The New England Patriots have completed two preseason games so far, and with the roster being cut to 75 on Aug. 26, the team is beginning to take form. Both the offense and defense had strong outings in last week’s game against the Philadelphia Eagles, but they showed signs of struggle in the preseason opener against the Washington Redskins. All considered, the Patriots are once again expected to be one of the best teams in the AFC with many early projections suggesting New England will be the AFC representative in the Super Bowl. The strengths for the Patriots are clear, but weaknesses are the difference between winning a championship and falling short.
In the case of the Patriots, falling short in another Super Bowl could leave a big black mark on their legacy.
Heading into Week 1, the two biggest concerns I have with the Patriots are the tight ends and defensive tackle. The tight end position would not be worrisome if Rob Gronkowski‘s health was guaranteed, but as we already know this is not the case. Gronkowski has still not been cleared for contact, and although he and the team are publicly optimistic, there is no telling what is going on behind closed doors. There has been speculation that Gronkowski himself is reluctant to take contact, fearing he is not quite ready, while Bill Belichick and the team would like to clear him.
Michael Hoomanawanui is another tight end of questionable health. He had missed 12 consecutive practices before returning to training camp yesterday, only to leave after stretches to participate in conditioning on an other field. Both he and Gronkowski could bury all of these concerns by being ready for opening weekend, but until the status of their health is made fully clear, this remains an area of concern.

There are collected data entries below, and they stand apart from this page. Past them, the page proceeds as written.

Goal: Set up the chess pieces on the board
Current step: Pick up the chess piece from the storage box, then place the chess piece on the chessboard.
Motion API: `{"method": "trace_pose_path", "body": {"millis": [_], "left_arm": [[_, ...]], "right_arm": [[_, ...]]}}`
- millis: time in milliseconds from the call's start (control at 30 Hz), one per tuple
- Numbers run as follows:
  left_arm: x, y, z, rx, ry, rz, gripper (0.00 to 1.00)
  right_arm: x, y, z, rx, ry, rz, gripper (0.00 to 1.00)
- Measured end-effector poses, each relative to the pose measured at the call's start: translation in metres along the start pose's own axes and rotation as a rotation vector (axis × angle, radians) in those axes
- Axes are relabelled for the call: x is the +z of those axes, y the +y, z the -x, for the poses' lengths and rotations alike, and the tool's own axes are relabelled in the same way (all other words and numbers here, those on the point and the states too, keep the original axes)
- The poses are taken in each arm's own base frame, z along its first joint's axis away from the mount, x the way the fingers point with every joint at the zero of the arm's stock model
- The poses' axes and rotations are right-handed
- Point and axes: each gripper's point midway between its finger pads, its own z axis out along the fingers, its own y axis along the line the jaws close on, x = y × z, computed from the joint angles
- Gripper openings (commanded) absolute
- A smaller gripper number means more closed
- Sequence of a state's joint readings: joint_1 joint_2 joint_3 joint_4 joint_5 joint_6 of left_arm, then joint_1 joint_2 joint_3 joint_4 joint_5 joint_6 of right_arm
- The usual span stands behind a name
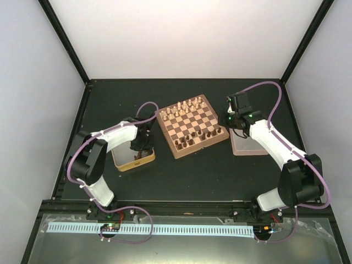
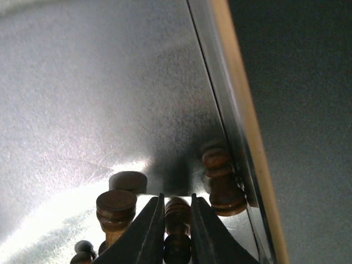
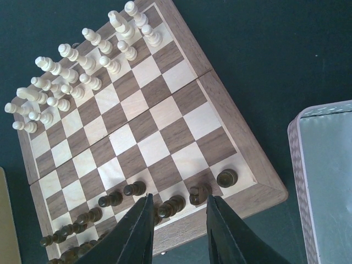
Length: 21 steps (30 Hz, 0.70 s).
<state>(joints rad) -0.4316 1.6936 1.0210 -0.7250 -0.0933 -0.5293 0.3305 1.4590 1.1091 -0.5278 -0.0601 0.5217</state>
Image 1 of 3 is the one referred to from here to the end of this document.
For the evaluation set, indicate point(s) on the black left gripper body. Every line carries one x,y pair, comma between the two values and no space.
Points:
143,144

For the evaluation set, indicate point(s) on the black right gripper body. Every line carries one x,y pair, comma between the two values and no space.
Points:
230,122

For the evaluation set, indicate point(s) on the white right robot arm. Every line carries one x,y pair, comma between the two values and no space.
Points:
301,174

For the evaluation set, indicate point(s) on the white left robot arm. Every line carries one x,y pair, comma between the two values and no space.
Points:
85,162

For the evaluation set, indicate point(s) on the gold tin with pieces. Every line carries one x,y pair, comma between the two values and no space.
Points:
125,158

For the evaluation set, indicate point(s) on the wooden chess board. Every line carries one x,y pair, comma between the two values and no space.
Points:
189,118

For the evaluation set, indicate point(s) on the silver patterned metal tray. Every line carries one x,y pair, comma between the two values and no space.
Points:
245,147

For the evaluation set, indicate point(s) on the white rook near corner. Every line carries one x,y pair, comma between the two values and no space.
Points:
164,114

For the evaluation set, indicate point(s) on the light blue slotted strip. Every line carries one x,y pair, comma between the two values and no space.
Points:
156,229

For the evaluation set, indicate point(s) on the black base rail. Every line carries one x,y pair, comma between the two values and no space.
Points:
238,211

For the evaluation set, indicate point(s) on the black frame post right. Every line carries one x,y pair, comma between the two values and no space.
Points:
307,38

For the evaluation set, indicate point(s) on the black frame post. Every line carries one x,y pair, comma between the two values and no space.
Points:
307,38
65,41

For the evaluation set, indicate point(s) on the black frame post left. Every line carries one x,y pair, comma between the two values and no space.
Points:
65,41

The defensive tackle is concerning simply because of the ages of the top players. Tom Kelly is 33 years old, while Vince Wilfork is 32 and coming back from last year’s season ending Achilles injury. For a player of his size, bouncing back from any injury is not necessarily an easy feat, but throwing his age into the mix makes things doubly difficult. Wilfork’s determination, leadership and of course his raw talent lead me to believe that he will be nearly good as new once the season begins, but it is wise to consider that bouncing back from a serious injury may not be as cut and dry as it would be for a younger, lighter player.
Although both Kelly and Wilfork have proven their talent, the rest of the defensive tackles cannot say the same. Before roster cuts, the average age of defensive tackles on the Patriots is 24 years old — which comes out to be, on average, a sophomore season. While the defense has been strong, the younger atmosphere here could show late in the season, especially around playoffs and especially if any of the veteran players suffer any injuries. While young, agile players are typically a positive, the lack of experience can be detrimental to a team come the postseason.
In a perfect world, Gronkowski would be healthy and Wilfork would be right back to his old self. But the NFL is unpredictable, and Gronkowski is especially injury-prone. If the Patriots hope to live up to the hype, Belichick will have to carefully structure these two areas. Picking the wrong players could prove disastrous late in the season if the injured cannot compete at their highest level.